▸ **Assigned task**
Send back every record word for word, with nothing missing.

▸ **Working data**
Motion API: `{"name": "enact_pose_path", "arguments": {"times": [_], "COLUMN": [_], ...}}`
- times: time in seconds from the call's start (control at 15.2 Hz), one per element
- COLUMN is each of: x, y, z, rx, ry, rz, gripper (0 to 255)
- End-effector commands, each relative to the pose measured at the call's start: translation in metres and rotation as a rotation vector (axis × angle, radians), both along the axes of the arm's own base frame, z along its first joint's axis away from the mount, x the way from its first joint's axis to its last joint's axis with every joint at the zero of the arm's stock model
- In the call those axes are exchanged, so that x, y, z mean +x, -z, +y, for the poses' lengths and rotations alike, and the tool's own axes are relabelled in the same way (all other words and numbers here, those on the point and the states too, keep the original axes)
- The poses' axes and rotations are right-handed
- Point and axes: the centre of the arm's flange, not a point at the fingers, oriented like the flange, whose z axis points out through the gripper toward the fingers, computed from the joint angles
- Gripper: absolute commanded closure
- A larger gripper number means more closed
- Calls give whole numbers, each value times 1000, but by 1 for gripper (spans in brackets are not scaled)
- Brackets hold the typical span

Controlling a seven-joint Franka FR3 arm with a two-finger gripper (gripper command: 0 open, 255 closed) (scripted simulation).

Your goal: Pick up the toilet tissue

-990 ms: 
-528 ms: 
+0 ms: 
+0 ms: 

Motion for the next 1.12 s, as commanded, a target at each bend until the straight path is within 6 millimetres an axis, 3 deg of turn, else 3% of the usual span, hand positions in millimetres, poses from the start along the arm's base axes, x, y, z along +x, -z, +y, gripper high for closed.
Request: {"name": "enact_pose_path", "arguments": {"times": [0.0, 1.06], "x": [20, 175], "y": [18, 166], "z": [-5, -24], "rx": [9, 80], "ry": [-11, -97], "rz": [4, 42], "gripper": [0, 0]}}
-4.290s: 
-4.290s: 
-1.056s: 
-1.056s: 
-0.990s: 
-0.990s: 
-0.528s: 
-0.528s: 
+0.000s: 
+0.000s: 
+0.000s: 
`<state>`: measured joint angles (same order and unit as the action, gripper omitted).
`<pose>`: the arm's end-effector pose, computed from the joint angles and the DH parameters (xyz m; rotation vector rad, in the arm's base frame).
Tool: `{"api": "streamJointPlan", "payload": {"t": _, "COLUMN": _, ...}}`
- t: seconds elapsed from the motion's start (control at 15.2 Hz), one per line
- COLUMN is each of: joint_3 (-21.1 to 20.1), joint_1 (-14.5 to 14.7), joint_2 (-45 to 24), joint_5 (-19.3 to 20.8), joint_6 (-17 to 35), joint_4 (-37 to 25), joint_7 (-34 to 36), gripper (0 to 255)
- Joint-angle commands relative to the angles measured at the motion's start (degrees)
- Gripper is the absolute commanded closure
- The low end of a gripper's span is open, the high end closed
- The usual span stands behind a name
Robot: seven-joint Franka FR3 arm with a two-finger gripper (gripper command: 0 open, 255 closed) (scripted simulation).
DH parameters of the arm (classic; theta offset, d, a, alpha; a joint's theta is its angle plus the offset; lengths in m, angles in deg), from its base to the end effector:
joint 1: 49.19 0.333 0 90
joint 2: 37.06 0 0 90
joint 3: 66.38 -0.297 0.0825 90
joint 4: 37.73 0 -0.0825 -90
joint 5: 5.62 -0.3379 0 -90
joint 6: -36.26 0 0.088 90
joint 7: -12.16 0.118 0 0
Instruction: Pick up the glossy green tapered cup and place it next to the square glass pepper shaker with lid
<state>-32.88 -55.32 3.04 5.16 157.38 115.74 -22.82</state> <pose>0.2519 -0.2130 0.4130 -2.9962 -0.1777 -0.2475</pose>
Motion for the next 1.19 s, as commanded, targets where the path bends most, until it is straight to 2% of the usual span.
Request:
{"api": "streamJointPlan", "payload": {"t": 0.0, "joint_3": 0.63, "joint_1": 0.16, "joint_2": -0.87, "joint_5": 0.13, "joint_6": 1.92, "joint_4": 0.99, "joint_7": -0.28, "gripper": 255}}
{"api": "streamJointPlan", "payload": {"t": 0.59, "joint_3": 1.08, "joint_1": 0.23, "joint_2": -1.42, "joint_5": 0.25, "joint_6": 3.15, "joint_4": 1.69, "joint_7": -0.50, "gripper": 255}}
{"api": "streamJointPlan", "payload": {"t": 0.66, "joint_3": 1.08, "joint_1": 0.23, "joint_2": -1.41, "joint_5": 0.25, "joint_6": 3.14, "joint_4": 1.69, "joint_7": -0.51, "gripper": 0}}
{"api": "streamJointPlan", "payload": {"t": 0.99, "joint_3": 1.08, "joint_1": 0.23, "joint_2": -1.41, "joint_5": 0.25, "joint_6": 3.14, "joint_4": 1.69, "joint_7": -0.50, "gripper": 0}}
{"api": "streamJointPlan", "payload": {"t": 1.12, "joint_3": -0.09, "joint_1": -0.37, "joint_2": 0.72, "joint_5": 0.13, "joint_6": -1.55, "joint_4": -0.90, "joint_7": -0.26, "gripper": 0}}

▸ **Response to this exercise**
Motion API: `{"name": "enact_pose_path", "arguments": {"times": [_], "COLUMN": [_], ...}}`
- times: time in seconds from the call's start (control at 15.2 Hz), one per element
- COLUMN is each of: x, y, z, rx, ry, rz, gripper (0 to 255)
- End-effector commands, each relative to the pose measured at the call's start: translation in metres and rotation as a rotation vector (axis × angle, radians), both along the axes of the arm's own base frame, z along its first joint's axis away from the mount, x the way from its first joint's axis to its last joint's axis with every joint at the zero of the arm's stock model
- In the call those axes are exchanged, so that x, y, z mean +x, -z, +y, for the poses' lengths and rotations alike, and the tool's own axes are relabelled in the same way (all other words and numbers here, those on the point and the states too, keep the original axes)
- The poses' axes and rotations are right-handed
- Point and axes: the centre of the arm's flange, not a point at the fingers, oriented like the flange, whose z axis points out through the gripper toward the fingers, computed from the joint angles
- Gripper: absolute commanded closure
- A larger gripper number means more closed
- Calls give whole numbers, each value times 1000, but by 1 for gripper (spans in brackets are not scaled)
- Brackets hold the typical span

Controlling a seven-joint Franka FR3 arm with a two-finger gripper (gripper command: 0 open, 255 closed) (scripted simulation).

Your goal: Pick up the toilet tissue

-990 ms: 
-528 ms: 
+0 ms: 
+0 ms: 

Motion for the next 1.12 s, as commanded, a target at each bend until the straight path is within 6 millimetres an axis, 3 deg of turn, else 3% of the usual span, hand positions in millimetres, poses from the start along the arm's base axes, x, y, z along +x, -z, +y, gripper high for closed.
Request: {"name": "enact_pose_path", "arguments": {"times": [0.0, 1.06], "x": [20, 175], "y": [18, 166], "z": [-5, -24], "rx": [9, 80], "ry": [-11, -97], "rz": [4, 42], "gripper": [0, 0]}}
-4.290s: 
-4.290s: 
-1.056s: 
-1.056s: 
-0.990s: 
-0.990s: 
-0.528s: 
-0.528s: 
+0.000s: 
+0.000s: 
+0.000s: 
`<state>`: measured joint angles (same order and unit as the action, gripper omitted).
`<pose>`: the arm's end-effector pose, computed from the joint angles and the DH parameters (xyz m; rotation vector rad, in the arm's base frame).
Tool: `{"api": "streamJointPlan", "payload": {"t": _, "COLUMN": _, ...}}`
- t: seconds elapsed from the motion's start (control at 15.2 Hz), one per line
- COLUMN is each of: joint_3 (-21.1 to 20.1), joint_1 (-14.5 to 14.7), joint_2 (-45 to 24), joint_5 (-19.3 to 20.8), joint_6 (-17 to 35), joint_4 (-37 to 25), joint_7 (-34 to 36), gripper (0 to 255)
- Joint-angle commands relative to the angles measured at the motion's start (degrees)
- Gripper is the absolute commanded closure
- The low end of a gripper's span is open, the high end closed
- The usual span stands behind a name
Robot: seven-joint Franka FR3 arm with a two-finger gripper (gripper command: 0 open, 255 closed) (scripted simulation).
DH parameters of the arm (classic; theta offset, d, a, alpha; a joint's theta is its angle plus the offset; lengths in m, angles in deg), from its base to the end effector:
joint 1: 49.19 0.333 0 90
joint 2: 37.06 0 0 90
joint 3: 66.38 -0.297 0.0825 90
joint 4: 37.73 0 -0.0825 -90
joint 5: 5.62 -0.3379 0 -90
joint 6: -36.26 0 0.088 90
joint 7: -12.16 0.118 0 0
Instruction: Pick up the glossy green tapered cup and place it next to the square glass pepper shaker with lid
<state>-32.88 -55.32 3.04 5.16 157.38 115.74 -22.82</state> <pose>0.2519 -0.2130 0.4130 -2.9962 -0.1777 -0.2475</pose>
Motion for the next 1.19 s, as commanded, targets where the path bends most, until it is straight to 2% of the usual span.
Request:
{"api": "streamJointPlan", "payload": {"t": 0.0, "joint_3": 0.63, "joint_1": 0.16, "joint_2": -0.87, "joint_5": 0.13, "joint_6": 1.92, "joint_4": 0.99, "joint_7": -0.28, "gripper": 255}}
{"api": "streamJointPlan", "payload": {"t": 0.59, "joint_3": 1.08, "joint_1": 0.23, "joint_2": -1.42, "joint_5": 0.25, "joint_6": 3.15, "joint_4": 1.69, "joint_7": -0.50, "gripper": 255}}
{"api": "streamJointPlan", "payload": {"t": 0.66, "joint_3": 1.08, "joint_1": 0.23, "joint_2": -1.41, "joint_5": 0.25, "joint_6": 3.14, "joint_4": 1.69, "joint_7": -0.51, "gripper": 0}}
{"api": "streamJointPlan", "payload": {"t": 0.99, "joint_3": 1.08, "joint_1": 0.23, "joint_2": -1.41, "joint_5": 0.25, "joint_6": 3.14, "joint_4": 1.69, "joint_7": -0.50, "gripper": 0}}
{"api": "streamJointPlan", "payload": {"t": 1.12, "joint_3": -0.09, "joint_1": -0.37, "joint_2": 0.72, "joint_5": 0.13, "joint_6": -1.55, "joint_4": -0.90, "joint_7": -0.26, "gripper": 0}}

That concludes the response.